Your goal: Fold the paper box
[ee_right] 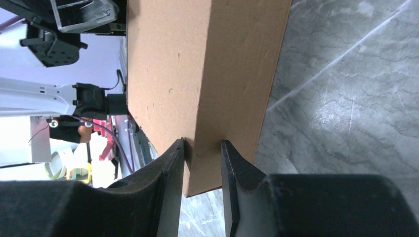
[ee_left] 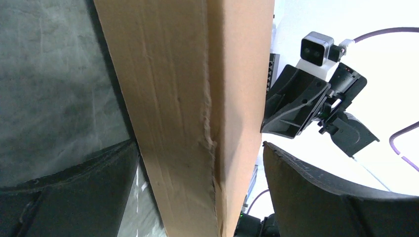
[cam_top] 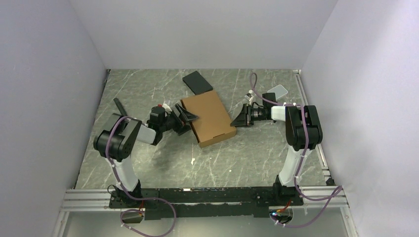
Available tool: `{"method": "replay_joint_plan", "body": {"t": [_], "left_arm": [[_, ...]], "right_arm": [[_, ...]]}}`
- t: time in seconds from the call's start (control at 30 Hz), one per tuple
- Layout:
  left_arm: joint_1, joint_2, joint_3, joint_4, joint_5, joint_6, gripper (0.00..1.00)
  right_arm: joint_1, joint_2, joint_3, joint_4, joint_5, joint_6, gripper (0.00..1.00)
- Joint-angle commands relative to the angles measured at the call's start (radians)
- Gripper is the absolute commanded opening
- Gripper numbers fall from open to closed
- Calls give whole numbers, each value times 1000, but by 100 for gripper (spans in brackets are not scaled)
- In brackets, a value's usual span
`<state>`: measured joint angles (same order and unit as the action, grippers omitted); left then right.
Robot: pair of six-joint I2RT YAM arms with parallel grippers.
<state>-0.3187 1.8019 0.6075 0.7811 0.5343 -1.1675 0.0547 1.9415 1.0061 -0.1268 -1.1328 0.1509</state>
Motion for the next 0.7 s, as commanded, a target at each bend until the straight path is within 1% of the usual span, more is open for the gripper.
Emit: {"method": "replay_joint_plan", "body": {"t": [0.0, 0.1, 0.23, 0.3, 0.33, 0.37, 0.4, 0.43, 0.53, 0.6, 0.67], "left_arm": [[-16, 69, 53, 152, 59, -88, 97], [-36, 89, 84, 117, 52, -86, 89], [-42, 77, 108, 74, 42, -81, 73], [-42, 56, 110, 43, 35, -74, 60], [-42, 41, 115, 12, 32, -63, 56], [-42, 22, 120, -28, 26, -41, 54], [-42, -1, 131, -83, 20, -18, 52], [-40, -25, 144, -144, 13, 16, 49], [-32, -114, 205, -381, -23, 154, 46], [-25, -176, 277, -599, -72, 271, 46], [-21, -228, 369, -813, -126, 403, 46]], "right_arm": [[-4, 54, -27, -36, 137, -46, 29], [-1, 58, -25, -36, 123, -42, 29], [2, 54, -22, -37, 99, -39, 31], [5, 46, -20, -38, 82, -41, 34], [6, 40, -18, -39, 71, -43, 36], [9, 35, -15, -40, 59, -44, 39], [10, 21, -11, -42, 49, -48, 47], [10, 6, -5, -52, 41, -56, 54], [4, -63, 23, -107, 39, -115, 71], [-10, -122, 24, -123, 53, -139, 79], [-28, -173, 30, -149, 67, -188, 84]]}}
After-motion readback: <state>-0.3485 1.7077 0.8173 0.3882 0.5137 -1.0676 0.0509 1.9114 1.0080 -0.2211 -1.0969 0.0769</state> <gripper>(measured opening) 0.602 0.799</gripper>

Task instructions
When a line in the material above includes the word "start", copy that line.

Output below
- t: time in seconds from the call's start (control at 30 Hz), one per tuple
- Joint-angle commands relative to the angles measured at the call's start (radians)

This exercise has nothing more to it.